On average, attending SI will improve a given students performance, according to studies done by comparing students success from those who attend SI and those who do not. Sign in sheets are passed around each SI session in order to keep track of those who attend, which benefits the SI program’s funding. 

“[The data we collect] legitimates the funding that we do receive but it has continually grown for the past five years so there really aren’t any gaps in the courses that we’re covering,” said TRiO retention adviser Christopher Wease. “The taking of student attendance is bookkeeping for students themselves, but we have graphs that show the average GPA of a student in a class that goes to SI versus a student who does not go to SI … Often it is a letter grade difference.” 

According to one SI leader, the program allows students to ask questions among peers that they normally wouldn’t have asked or may have been discouraged. 

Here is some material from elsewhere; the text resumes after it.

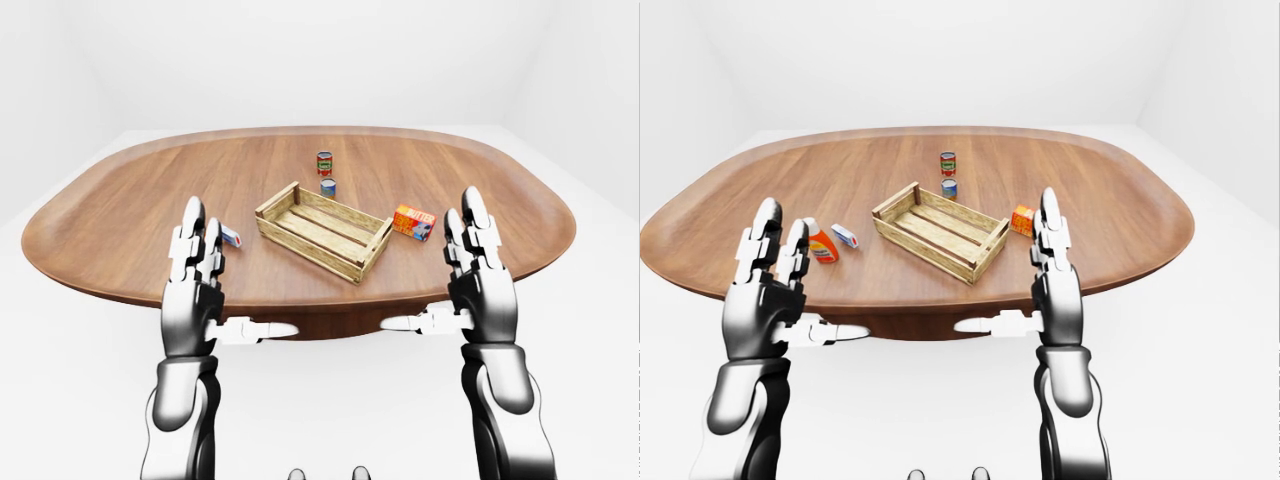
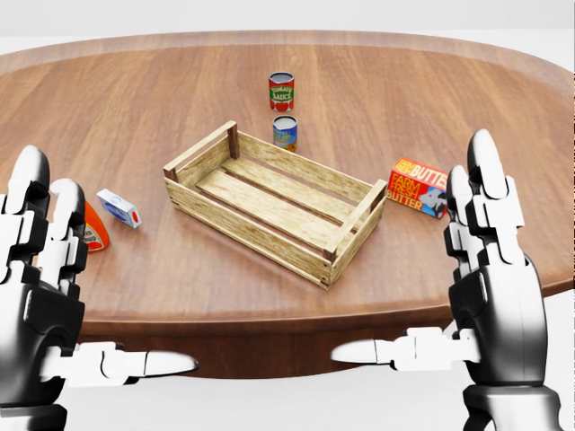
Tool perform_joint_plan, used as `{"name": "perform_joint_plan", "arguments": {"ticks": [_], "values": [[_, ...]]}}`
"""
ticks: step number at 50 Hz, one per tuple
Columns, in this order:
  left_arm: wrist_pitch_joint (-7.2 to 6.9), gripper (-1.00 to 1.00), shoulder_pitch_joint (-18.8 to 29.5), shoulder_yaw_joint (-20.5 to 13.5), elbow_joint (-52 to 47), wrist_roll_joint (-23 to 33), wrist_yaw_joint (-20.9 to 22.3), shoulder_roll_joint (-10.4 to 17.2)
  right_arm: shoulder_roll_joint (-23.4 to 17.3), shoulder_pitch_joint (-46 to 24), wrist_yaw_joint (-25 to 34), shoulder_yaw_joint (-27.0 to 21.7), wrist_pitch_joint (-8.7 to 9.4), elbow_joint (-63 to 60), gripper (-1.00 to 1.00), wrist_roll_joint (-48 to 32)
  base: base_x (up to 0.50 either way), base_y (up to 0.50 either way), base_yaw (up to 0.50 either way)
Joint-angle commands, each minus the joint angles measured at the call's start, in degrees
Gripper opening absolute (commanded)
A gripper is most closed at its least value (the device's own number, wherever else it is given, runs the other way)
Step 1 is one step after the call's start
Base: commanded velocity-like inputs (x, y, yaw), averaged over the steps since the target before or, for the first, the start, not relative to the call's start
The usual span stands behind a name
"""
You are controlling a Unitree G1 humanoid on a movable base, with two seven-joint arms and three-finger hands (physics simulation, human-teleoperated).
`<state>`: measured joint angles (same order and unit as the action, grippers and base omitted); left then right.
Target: Pick up the butter and put it in the tray.
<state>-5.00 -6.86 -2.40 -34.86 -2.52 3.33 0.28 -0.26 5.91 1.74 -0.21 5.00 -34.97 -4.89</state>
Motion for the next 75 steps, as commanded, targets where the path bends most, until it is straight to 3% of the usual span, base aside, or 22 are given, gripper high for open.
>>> {"name": "perform_joint_plan", "arguments": {"ticks": [1, 19, 48, 75], "values": [[0.0, 1.0, -0.3, 0.0, -0.5, -0.1, 0.0, -0.1, 0.0, -0.1, -0.2, -0.4, 0.0, 1.6, 1.0, 0.4, 0.0, -0.32, 0.0], [0.0, 1.0, -0.6, 0.2, -0.8, -0.1, -0.1, -0.1, -0.6, -0.2, 0.1, -0.3, 0.0, 2.2, 1.0, 0.0, 0.0, -0.5, 0.0], [0.0, 1.0, -0.3, -0.1, -0.8, 0.0, -0.2, 0.0, 0.1, -0.9, -0.7, -0.2, 0.0, 3.1, 1.0, 0.3, 0.0, 0.0, 0.0], [0.0, 1.0, -0.1, -0.6, -1.5, -0.3, -0.2, 0.0, 0.0, -1.1, -0.8, 0.1, 0.0, 3.7, 1.0, 0.8, 0.49, 0.0, 0.0]]}}
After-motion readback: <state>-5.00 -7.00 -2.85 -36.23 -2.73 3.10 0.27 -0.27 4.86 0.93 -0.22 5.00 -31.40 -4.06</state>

“In big lectures often it’s intimidating to ask questions, but even in larger sessions it’s all peers who they are more comfortable with,” said SI leader and junior psychology major Michelle Holbeck. “By coming to SI, I really do see them improve a lot and they kind of get an idea of what the important topics are.” 

Another recourse that students can use to improve their study habits and potentially their grades is the Wintrode Tutor Program, which offers free tutoring to students by appointment in classes that SI sessions cover as well as a number of non-science courses not offered through SI. 

“They [Wintrode and SI] both follow the same philosophical approach, which is our end goal, which is to turn our students into individual learners. SI doesn’t require an appointment where tutoring requires an appointment in advance,” Murray said. “I think students figure out what they like best and gravitate towards that.”

Even though SI is not necessarily looking for a large expansion any time soon, class DFW rates are constantly being monitored in order to find what the next course to next add to the SI umbrella. 

“When we’ve asked to expand SI we get support to do so, I don’t know if it’s the highest priority on campus but I don’t know that it needs to be. From a management perspective we are where we should be and it’s growing every year,” Murray said.

 SI covers 16 courses currently, but any large enrollment class has the possibility of being eventually grandfathered into the program later on.

“Psych 101 does have a lot of concepts and some people do struggle in it … Right now it’s pretty well in the sciences so I could see them expanding beyond. I’ve had some friends who have struggled with physics courses [so they could expand there too],” Holbeck said. 

SI sessions keep pace with the lecture that the class is currently on, and helps students practice current knowledge and problems as well as giving students the opportunity to collaborate with peers in the same course.

“When you look at these numbers, the story for SI is the huge number of students that it serves and the difference in letter grades,” Wease said. “SI is part of the larger commitment to retention that the university makes.”